I look. I don’t want to, because it means moving my head away from hers, but I look. “Oh,” I say, and then “oh” again, because the first time wasn’t quite enough.

The clearing is carpeted in flowers. All except for the place where we’re sitting. Tiny purple flowers and huge, spreading yellow ones, and a fine tracery of white clover blossoms. The air is fragrant, and Roya is laughing and running a hand over the tops of the flowers closest to her. She flings herself backward and lands hard, but she keeps laughing as she sprawlsher arms out on the flowers. Petals fly up around her like a snowdrift.

“That looked like it hurt,” I say.

“It did,” she says. “Try it.”

I fling myself down next to her, and she’s right, it hurts. And I’m glad I did it. I watch as flower petals spiral up in the air over our heads, and I listen to Roya laughing, and I can feel myself bleeding magic too. A swarm of butterflies circles overhead and settles in the branches of the birch trees, their yellow wings fluttering like autumn leaves.

“I’ve been wanting to do that for a long time,” Roya says.
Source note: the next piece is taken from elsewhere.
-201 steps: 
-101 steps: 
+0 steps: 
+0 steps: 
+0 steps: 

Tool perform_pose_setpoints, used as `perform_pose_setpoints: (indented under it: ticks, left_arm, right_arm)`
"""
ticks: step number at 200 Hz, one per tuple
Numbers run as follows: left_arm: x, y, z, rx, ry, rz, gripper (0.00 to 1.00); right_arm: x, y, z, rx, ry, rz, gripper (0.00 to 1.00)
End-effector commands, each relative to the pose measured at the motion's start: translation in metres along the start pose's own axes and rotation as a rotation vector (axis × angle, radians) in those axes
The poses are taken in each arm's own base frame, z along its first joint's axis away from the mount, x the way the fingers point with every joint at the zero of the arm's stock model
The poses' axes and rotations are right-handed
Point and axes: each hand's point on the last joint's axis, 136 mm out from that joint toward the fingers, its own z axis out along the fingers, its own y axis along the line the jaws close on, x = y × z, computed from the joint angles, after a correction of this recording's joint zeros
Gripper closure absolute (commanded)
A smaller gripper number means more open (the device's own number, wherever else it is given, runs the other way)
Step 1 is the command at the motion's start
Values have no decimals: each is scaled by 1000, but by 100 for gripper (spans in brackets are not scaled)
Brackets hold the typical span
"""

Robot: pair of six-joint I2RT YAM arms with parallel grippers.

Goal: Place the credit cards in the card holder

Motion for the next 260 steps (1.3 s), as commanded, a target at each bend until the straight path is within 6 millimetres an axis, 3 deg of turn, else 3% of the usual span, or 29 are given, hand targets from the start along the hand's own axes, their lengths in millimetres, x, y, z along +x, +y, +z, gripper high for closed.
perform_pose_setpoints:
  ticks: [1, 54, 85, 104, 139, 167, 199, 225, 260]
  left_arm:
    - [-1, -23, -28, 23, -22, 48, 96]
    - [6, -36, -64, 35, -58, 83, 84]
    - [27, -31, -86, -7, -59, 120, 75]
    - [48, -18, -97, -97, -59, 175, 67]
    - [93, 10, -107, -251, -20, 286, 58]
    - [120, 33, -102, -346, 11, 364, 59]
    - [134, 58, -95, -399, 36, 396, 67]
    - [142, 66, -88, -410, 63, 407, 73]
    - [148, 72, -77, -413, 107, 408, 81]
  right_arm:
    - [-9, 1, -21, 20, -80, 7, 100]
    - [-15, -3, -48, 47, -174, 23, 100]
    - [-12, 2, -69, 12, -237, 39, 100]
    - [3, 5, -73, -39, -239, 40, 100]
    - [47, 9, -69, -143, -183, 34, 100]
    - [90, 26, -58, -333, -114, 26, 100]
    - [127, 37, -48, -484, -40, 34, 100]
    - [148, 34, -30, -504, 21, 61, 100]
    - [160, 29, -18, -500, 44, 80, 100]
“Would you like to do it again?” I ask, then laugh at how slick I sound. I’m still laughing as her mouth finds mine, and then I’m not laughing anymore because she’s not what I thought she would be. She’s more. Her lips are soft, and her hands are both tangled in my hair, and she’s straddling my hips and making a soft noise that means I’m more than she thought I would be too.

When we stop for air, her hair is loose around her shoulders, falling into my face. It’s not dusk yet, but the light outside has taken on a long-shadow quality that means it will start getting dark before too long.

“Wow,” I breathe.

“Yeah,” she says. She touches her nose to the soft skin behind my ear and I pull up two fistfuls of flowers. “We should go soon.”